(About this exercise)
The expected output is exactly the lines below, starting at the line with "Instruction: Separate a" and ending at the line with "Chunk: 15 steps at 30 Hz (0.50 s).", both included; no other line belongs in it.
Content starts
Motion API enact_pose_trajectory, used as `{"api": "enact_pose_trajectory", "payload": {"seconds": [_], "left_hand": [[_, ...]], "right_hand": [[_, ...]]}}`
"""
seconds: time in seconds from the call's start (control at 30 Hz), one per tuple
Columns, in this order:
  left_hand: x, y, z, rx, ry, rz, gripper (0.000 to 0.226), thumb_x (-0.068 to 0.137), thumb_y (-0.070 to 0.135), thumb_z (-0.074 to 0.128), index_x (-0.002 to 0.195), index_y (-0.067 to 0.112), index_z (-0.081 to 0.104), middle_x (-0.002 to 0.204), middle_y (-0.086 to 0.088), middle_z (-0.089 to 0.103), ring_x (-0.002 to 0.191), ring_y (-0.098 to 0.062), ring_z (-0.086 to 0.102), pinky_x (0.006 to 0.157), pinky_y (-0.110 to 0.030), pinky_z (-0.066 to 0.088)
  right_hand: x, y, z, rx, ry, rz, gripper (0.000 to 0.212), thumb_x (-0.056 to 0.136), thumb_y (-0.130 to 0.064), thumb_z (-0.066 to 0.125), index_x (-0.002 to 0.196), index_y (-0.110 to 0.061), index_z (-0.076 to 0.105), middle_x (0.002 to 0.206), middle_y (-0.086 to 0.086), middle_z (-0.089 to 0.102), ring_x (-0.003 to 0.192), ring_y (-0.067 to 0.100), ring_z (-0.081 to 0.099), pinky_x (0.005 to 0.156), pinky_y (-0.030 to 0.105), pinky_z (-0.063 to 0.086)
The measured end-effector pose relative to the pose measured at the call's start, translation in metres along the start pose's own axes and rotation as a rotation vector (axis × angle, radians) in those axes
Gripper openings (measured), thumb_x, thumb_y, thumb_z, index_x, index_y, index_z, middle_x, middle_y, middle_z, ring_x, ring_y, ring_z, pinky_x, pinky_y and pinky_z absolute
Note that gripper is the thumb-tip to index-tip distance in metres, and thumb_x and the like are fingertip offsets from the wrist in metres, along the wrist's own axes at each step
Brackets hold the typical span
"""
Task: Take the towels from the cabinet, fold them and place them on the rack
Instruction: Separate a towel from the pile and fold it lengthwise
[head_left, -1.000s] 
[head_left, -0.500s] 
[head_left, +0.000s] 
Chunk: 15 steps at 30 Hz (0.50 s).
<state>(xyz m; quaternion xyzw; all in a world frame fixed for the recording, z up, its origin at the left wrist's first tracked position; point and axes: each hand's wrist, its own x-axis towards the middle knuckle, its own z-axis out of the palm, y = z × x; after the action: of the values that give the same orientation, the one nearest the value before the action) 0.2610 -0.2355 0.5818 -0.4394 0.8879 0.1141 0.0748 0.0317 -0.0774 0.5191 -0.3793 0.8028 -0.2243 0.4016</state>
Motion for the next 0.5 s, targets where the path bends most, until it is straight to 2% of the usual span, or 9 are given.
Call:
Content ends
(Task result)
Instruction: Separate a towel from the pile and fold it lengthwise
[head_left, -1.000s] 
[head_left, -0.500s] 
[head_left, +0.000s] 
Chunk: 15 steps at 30 Hz (0.50 s).

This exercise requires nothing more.